··· DATA LISTING ···

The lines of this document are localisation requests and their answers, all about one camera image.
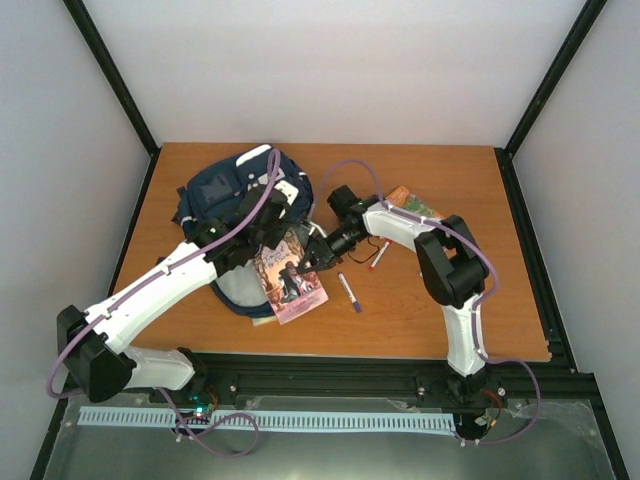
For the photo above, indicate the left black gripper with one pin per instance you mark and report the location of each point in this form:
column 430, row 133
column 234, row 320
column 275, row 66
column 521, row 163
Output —
column 280, row 234

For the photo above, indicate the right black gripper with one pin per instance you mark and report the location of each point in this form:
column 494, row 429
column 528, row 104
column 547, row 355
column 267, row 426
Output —
column 323, row 252

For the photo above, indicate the pink paperback book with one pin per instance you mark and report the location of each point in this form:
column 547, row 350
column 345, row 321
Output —
column 289, row 293

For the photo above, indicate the navy blue backpack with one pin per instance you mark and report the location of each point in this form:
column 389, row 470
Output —
column 217, row 192

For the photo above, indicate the orange green paperback book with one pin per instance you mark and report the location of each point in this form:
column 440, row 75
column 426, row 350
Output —
column 403, row 198

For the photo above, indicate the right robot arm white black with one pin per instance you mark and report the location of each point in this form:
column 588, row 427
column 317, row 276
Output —
column 451, row 267

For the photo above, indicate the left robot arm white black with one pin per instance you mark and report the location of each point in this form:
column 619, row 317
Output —
column 95, row 344

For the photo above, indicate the purple capped marker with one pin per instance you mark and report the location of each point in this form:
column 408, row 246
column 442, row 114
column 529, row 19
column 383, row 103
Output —
column 349, row 292

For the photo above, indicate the red capped marker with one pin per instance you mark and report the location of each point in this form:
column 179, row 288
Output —
column 379, row 255

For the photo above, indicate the yellow highlighter pen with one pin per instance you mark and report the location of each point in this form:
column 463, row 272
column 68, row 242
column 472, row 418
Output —
column 263, row 320

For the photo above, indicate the right black frame post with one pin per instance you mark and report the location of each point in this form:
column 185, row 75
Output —
column 578, row 32

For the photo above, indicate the black frame post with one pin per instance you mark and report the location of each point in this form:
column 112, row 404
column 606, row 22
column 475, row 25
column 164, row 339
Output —
column 93, row 39
column 578, row 32

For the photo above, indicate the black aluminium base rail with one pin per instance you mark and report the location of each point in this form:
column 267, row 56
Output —
column 234, row 379

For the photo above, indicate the light blue cable duct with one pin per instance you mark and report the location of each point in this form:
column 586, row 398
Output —
column 272, row 421

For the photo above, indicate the left black frame post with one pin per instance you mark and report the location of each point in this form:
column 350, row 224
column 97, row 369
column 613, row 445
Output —
column 93, row 39

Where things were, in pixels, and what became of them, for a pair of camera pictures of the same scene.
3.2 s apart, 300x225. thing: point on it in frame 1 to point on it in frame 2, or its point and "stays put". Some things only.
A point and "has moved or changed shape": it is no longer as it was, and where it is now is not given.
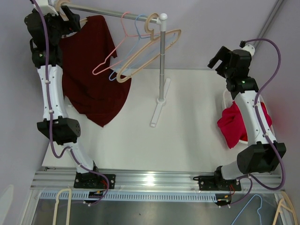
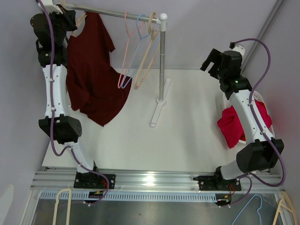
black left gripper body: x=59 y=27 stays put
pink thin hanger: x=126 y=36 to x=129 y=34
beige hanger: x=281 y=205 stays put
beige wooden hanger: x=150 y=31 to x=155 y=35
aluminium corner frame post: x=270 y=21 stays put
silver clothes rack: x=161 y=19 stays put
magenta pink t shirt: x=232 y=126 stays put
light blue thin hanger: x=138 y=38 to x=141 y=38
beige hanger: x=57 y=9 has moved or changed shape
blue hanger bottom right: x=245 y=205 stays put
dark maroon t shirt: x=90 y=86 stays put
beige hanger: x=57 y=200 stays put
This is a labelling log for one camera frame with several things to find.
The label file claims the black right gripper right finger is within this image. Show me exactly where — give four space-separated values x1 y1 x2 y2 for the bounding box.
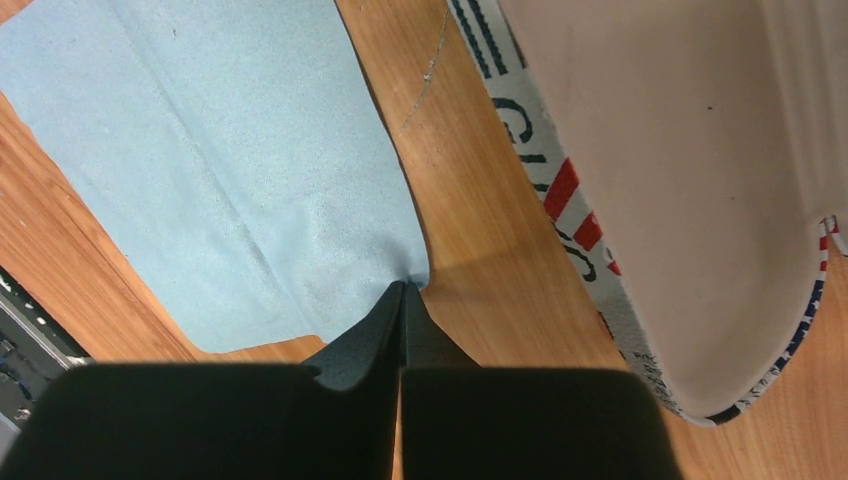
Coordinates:
400 286 682 479

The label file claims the flag print glasses case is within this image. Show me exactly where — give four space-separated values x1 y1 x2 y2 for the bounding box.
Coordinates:
449 1 847 426

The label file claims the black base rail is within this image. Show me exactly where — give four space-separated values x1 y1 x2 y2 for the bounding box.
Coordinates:
1 270 93 456

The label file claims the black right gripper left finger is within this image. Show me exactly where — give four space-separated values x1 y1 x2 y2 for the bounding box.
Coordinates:
1 282 405 479

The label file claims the light blue cloth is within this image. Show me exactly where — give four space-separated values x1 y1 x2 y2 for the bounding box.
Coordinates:
1 1 430 353

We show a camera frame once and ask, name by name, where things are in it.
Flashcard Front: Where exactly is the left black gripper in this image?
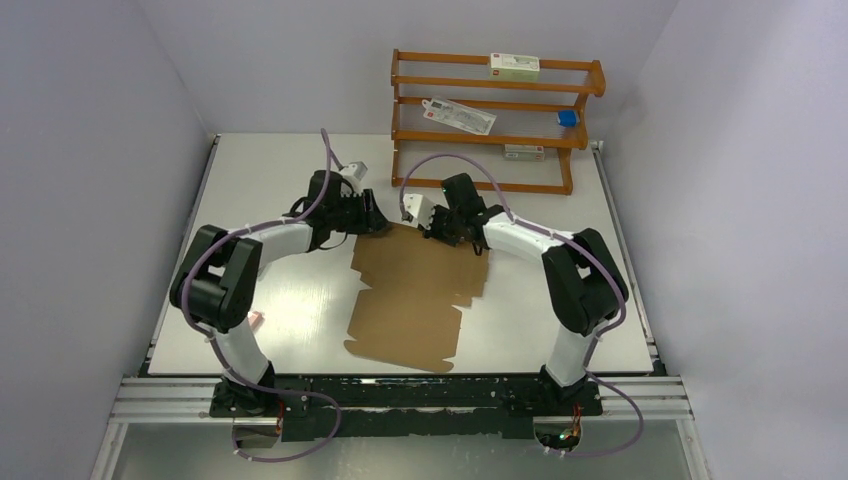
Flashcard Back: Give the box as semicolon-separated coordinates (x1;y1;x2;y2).
328;189;390;236

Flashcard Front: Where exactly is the brown cardboard box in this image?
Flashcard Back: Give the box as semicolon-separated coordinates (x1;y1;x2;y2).
344;223;489;373

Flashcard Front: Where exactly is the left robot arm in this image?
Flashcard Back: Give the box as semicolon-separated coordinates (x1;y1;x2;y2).
169;162;389;416

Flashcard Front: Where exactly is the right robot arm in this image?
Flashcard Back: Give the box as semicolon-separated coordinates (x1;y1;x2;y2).
400;173;629;414

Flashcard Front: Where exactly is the white box lower shelf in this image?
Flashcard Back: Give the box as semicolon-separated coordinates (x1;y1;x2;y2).
503;144;545;162

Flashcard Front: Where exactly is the white green box top shelf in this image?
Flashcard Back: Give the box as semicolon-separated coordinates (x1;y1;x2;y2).
488;53;541;83

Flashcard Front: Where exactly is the orange wooden shelf rack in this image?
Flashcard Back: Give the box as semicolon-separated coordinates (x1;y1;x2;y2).
390;50;606;195

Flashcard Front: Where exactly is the white flat package middle shelf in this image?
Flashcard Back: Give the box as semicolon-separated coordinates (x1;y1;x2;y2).
421;98;497;136

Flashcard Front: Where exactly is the pink white small object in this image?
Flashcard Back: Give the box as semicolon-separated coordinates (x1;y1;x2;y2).
247;311;265;332

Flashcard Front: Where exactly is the blue small cube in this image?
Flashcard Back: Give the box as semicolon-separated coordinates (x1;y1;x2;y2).
557;109;581;128

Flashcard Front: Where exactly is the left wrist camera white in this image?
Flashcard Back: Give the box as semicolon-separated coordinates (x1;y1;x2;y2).
339;162;368;195

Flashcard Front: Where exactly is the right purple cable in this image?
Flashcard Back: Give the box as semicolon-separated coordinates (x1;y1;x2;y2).
397;153;645;460

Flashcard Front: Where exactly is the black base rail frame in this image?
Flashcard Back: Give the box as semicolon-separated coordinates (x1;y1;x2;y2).
109;374;694;448

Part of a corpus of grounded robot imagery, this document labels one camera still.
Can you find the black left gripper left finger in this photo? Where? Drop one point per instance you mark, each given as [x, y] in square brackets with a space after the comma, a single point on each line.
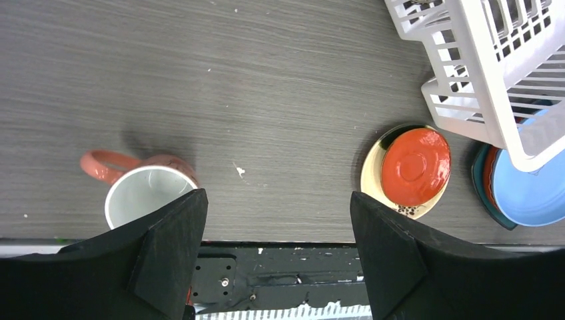
[140, 270]

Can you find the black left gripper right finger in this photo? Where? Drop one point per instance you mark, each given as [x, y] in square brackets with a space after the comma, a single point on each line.
[413, 271]

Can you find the white mug pink handle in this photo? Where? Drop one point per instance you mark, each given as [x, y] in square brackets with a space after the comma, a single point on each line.
[138, 187]

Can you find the light blue plate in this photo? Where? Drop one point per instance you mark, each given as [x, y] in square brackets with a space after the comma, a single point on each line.
[530, 199]

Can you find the white plastic dish rack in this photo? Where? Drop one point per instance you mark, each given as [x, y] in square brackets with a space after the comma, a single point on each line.
[498, 71]

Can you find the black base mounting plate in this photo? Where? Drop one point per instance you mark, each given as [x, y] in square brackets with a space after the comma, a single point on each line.
[272, 279]

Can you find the cream patterned plate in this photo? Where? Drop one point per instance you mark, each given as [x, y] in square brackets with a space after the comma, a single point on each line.
[370, 177]

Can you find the orange saucer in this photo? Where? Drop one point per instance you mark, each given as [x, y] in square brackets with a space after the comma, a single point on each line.
[415, 167]

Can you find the dark green square plate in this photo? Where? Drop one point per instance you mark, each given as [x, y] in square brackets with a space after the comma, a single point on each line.
[476, 169]

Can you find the red round plate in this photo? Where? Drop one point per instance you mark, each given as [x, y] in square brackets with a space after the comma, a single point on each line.
[487, 174]

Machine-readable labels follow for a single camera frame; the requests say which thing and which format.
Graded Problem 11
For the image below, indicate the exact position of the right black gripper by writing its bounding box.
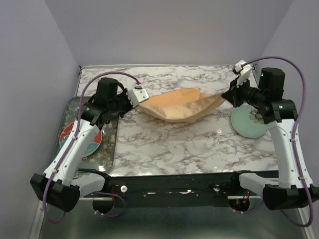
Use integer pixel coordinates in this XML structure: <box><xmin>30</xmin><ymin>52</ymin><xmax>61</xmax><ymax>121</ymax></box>
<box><xmin>222</xmin><ymin>75</ymin><xmax>265</xmax><ymax>108</ymax></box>

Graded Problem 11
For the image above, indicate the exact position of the peach cloth napkin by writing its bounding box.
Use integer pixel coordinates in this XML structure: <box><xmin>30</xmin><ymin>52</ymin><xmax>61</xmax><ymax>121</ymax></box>
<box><xmin>138</xmin><ymin>88</ymin><xmax>225</xmax><ymax>123</ymax></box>

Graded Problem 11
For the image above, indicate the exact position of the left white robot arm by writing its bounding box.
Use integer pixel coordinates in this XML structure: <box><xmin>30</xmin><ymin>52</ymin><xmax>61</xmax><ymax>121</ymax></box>
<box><xmin>30</xmin><ymin>78</ymin><xmax>149</xmax><ymax>212</ymax></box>

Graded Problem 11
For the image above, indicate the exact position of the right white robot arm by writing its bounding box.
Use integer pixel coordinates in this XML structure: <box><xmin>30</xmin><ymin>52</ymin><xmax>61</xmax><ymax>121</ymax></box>
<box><xmin>222</xmin><ymin>65</ymin><xmax>319</xmax><ymax>210</ymax></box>

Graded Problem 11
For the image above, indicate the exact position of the mint green floral plate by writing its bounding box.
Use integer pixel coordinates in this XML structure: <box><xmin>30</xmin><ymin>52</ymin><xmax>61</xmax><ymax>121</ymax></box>
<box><xmin>230</xmin><ymin>106</ymin><xmax>267</xmax><ymax>138</ymax></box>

···

EXERCISE DIRECTIONS: Note every line above where the string "small" shows up, and copy those lines.

EXERCISE ANSWER:
Flashcard Front: Where exactly is the pink white small object in this image?
Flashcard Front: Where exactly is the blue small cube in this image?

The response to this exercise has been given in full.